ACTION ITEM: Lines from the one containing "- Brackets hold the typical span" through the last line of the data below are to be returned exactly; leave out the rest.

[Start of section]

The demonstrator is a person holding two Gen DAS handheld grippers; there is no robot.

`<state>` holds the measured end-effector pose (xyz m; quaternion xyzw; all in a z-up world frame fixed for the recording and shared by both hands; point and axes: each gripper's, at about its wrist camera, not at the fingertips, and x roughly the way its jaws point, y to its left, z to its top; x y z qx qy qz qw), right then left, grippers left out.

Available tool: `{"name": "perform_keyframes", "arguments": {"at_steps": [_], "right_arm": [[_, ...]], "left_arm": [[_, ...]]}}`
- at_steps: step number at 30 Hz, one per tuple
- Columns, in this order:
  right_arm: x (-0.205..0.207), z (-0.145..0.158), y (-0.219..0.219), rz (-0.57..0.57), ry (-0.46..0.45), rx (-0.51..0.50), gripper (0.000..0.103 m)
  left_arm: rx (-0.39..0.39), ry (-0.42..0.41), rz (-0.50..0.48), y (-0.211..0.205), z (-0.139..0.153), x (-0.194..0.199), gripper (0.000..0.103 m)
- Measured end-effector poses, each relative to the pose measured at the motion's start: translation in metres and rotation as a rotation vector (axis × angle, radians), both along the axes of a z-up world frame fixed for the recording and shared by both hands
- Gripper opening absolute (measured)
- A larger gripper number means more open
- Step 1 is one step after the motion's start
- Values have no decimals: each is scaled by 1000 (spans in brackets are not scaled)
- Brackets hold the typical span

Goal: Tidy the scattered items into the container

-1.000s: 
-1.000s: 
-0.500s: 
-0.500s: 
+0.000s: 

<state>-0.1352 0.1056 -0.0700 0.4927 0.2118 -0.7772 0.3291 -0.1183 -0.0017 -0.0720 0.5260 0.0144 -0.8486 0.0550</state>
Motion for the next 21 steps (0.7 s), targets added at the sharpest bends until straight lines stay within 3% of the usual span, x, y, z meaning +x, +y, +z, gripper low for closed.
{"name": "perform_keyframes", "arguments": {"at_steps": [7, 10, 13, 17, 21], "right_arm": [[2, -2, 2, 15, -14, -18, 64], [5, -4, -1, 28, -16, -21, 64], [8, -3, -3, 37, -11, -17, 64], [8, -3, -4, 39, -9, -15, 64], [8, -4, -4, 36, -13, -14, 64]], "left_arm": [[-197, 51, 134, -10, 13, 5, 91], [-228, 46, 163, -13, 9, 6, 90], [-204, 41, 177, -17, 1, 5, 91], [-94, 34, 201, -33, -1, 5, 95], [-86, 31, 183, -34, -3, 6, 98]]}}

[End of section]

EXERCISE RESPONSE:
- Brackets hold the typical span

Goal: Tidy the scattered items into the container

-1.000s: 
-1.000s: 
-0.500s: 
-0.500s: 
+0.000s: 

<state>-0.1352 0.1056 -0.0700 0.4927 0.2118 -0.7772 0.3291 -0.1183 -0.0017 -0.0720 0.5260 0.0144 -0.8486 0.0550</state>
Motion for the next 21 steps (0.7 s), targets added at the sharpest bends until straight lines stay within 3% of the usual span, x, y, z meaning +x, +y, +z, gripper low for closed.
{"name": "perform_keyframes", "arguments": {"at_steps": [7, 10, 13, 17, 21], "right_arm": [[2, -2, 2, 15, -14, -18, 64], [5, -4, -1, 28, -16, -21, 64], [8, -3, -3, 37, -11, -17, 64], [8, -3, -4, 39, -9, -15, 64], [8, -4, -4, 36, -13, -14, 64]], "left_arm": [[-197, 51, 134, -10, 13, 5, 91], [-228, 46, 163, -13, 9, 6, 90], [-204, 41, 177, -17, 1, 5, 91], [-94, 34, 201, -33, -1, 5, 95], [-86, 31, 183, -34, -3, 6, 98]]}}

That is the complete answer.